I want to ask what happened, but that would be insensitive.
“Thank you for coming today…it means a lot to me…”
“I had always wanted to apologise for taking Khathu from you,” she says without a warning. “I feel I need to apologise…maybe I have hurt you so much. Some days are easier to deal with…and some days are harder. I just need to keep being strong and sometimes it is tiring. I am tired. But it would be selfish of me to give up without considering how other would feel.”
Why does she speak like a person who wants to kill herself.
“I went to church last night and I learnt a new verse,” I say and she doesn’t respond, “The peace of God that surpasses all understanding will guard your heart and mind.”
Sounding like Mrs Pastor, right? I thought it would be good to share.
“Thank you,” she says.
“Look…your apology is not accepted. You never wronged me…you didn’t steal Khathu from me…believe you me. He loves you. He always did and even if I forced to stay with him, I was just going to hurt myself and take away his happiness. He chose you and you should trust him when he tells you he loves you…he means it. He still has that spark that I always saw when he spoke about you. He still looks at you the same way he always did…and I left him because I couldn’t compete with that. I never stood a chance and I don’t think anyone will ever stand a chance as long as you are still around.”
She smiles weakly.
“He is going to die if you ever leave him. You bring him this joy, you know? You do…and you should never doubt him,” I say.
She drops a tear.
“I am glad I let him go…because in doing that, I opened a room for someone else,” I say with a smile. “He looks at me the same way Khathu looks at you. He knows it when I am not fine. He cheers me up when he sees fits.”
She is crying like a burden is shifted off her shoulders.
“You know what he told me today when I wasn’t sure about something so simple?” I ask and she shakes her head.
“He said I should pray…and I did…and it worked,” I say and she smile.
“Thank you,” she says.
I don’t know where all of that came from.
“Pray when you are not sure. Kgosi still needs Khathu…and Khathu still needs you…so pray when you are not sure,” I say and she nods.
“Thank you,” she says.
“Life is too short for you to…” I stop before I could finish the sentence.

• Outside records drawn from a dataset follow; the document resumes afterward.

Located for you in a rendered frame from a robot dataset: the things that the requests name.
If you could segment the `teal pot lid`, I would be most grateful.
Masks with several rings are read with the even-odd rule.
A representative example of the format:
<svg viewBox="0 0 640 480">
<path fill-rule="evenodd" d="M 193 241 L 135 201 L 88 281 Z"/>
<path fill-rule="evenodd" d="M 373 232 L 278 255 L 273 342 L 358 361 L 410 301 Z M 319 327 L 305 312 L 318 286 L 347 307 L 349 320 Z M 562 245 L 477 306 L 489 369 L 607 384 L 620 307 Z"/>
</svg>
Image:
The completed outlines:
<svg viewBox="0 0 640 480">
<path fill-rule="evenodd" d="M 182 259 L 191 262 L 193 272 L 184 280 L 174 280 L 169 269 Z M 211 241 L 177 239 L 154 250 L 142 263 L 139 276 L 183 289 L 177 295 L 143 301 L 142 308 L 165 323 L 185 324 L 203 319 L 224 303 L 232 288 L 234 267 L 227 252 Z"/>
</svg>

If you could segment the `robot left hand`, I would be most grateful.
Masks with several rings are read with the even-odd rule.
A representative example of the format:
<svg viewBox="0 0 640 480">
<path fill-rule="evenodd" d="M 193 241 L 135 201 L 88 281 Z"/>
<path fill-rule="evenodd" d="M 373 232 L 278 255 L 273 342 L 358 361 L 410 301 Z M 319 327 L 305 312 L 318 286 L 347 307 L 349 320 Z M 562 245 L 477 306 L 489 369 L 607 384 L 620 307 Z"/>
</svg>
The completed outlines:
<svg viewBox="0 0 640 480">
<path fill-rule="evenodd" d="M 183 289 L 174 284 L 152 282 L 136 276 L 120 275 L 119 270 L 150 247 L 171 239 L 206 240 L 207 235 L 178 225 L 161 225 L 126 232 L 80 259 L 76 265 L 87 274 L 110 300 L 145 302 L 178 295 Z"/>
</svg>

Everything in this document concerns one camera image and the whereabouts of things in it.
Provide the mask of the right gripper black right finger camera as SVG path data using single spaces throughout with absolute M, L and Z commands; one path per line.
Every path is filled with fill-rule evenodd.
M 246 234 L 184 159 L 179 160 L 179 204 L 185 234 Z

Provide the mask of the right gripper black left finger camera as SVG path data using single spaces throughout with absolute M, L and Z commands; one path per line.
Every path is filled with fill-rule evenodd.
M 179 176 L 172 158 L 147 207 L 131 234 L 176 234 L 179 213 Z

Life is too short, alright? I reach for my phone and dial the last number that called me.
“Life is too short Matt…did you mean all the things you ever said to me?”
“Did you mean it when you said you want to mend my heart? Did you mean it when you said you want to make me your wife one day? Did you mean it when you said you are ready to love me?” I ask, not minding my EX’s girlfriend in the room.
“I meant it.”
“I am ready for you to mend my heart Matt…I think I am ready,” I say and hear him take a deep sigh!! A deep sigh of relief!!!